═════ Data to use

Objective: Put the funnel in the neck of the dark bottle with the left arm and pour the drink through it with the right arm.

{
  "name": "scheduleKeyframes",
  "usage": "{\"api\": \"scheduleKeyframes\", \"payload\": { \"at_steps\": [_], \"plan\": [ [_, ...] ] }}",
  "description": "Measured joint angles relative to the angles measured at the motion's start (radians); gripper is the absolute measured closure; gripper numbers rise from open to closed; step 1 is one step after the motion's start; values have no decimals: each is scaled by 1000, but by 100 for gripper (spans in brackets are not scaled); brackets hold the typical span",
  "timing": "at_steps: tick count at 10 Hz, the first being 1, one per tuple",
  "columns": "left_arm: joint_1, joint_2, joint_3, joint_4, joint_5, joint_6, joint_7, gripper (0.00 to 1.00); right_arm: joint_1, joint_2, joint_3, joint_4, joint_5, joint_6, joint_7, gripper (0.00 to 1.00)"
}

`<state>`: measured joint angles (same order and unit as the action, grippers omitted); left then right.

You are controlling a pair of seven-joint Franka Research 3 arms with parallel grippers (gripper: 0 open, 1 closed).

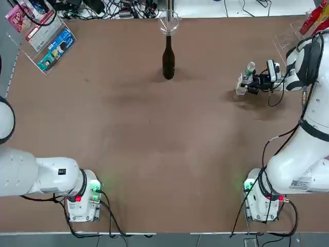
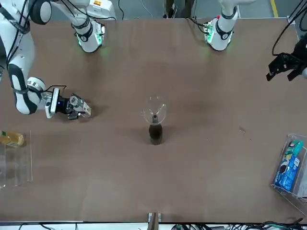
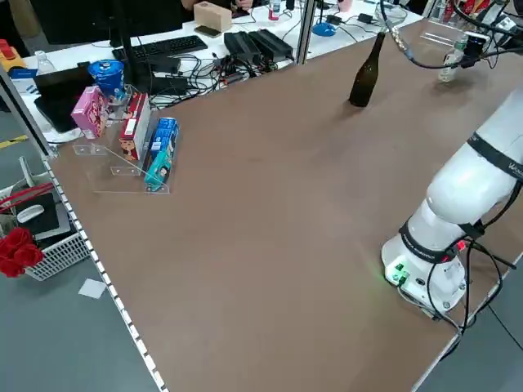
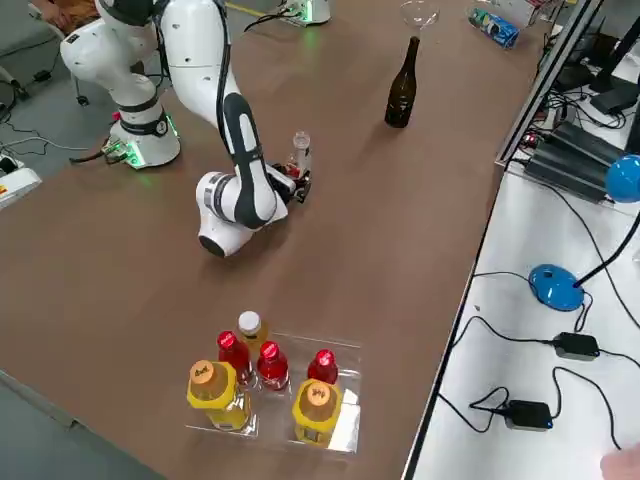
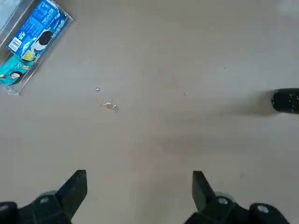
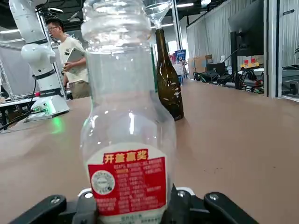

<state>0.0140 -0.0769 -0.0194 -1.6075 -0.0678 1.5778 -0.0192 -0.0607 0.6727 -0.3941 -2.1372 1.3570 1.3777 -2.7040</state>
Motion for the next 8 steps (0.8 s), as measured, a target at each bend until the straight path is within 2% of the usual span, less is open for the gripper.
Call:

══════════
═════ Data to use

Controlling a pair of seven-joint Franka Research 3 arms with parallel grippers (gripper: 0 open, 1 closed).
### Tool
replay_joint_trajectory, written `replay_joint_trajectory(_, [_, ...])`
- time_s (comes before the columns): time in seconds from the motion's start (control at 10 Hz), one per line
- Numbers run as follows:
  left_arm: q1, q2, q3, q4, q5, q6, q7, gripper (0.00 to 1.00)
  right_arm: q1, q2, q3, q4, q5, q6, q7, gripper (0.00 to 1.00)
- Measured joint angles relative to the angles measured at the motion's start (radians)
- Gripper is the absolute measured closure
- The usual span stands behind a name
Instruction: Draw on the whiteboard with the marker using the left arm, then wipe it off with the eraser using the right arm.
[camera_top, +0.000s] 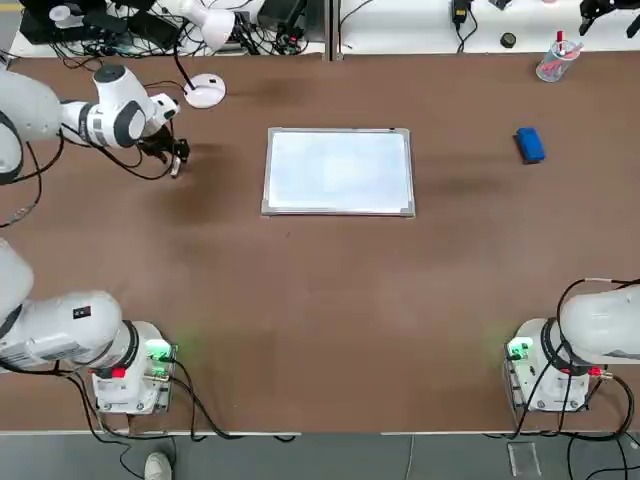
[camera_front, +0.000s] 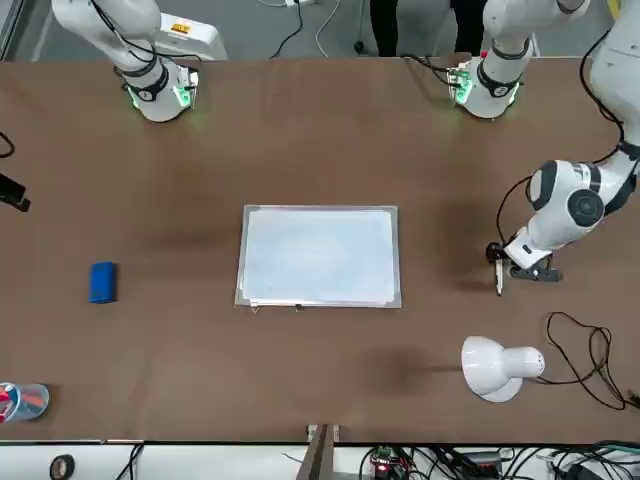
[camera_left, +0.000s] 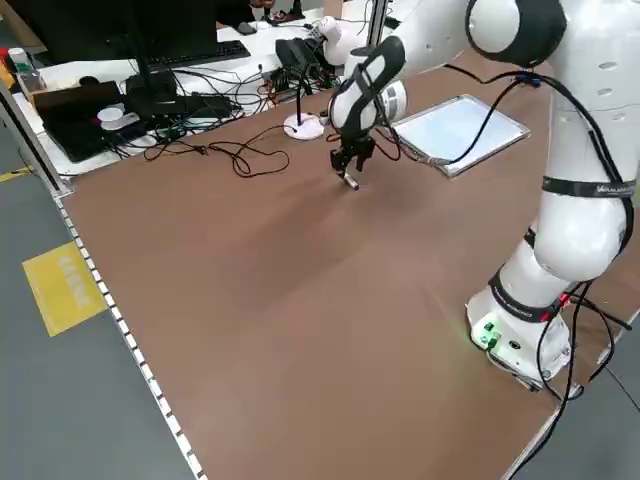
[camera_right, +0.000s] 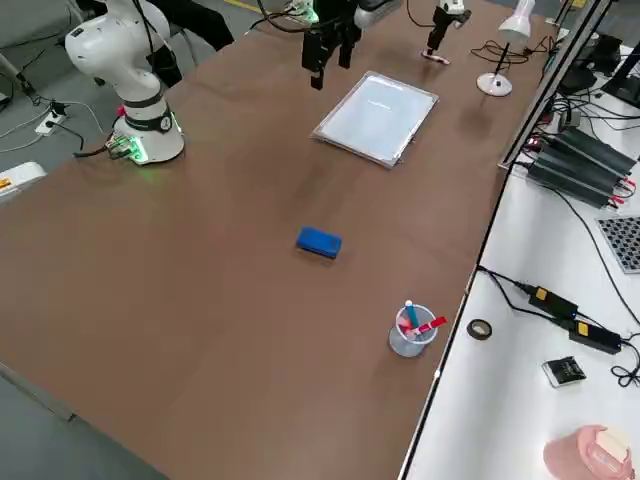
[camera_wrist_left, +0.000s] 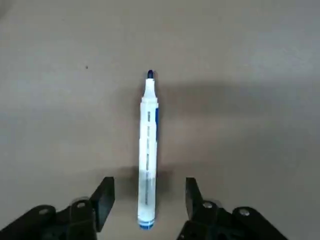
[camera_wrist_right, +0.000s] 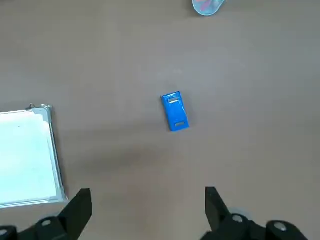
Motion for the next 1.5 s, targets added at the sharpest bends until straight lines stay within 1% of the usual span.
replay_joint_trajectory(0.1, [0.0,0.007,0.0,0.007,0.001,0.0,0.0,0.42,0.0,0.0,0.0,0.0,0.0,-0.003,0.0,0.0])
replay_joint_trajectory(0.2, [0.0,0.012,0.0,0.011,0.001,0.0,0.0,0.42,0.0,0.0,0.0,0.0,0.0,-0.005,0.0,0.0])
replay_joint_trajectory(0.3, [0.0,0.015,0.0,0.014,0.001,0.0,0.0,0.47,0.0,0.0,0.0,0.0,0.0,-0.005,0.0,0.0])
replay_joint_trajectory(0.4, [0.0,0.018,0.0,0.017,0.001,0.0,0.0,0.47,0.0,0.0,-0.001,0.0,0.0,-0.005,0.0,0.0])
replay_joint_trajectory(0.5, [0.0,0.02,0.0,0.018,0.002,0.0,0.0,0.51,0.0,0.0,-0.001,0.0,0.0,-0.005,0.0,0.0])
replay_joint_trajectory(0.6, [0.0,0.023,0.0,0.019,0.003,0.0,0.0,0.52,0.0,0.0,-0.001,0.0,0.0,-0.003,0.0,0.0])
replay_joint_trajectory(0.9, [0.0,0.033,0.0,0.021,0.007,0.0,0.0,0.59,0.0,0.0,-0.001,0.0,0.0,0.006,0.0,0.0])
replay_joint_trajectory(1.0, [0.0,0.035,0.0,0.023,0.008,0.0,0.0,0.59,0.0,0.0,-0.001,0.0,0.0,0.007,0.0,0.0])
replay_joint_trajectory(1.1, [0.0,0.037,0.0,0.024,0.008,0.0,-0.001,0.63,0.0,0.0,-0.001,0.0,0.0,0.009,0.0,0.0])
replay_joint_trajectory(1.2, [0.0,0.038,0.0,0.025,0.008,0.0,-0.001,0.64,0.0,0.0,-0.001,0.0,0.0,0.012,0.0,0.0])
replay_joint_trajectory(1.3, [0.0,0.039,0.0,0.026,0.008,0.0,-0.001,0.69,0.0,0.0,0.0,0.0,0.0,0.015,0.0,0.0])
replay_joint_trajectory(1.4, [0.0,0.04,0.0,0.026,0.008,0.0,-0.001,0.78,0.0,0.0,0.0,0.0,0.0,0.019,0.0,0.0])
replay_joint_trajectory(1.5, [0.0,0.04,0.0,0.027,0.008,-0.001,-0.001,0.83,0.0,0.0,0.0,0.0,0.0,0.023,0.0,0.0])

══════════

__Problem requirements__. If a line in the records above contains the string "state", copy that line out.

__Answer space__.
`<state>`: measured joint angles (same order and unit as the action, grippers omitted); left then right.
<state>0.0140 -0.0769 -0.0194 -1.6075 -0.0678 1.5778 -0.0192 -0.0607 0.6727 -0.3941 -2.1372 1.3570 1.3777 -2.7040</state>

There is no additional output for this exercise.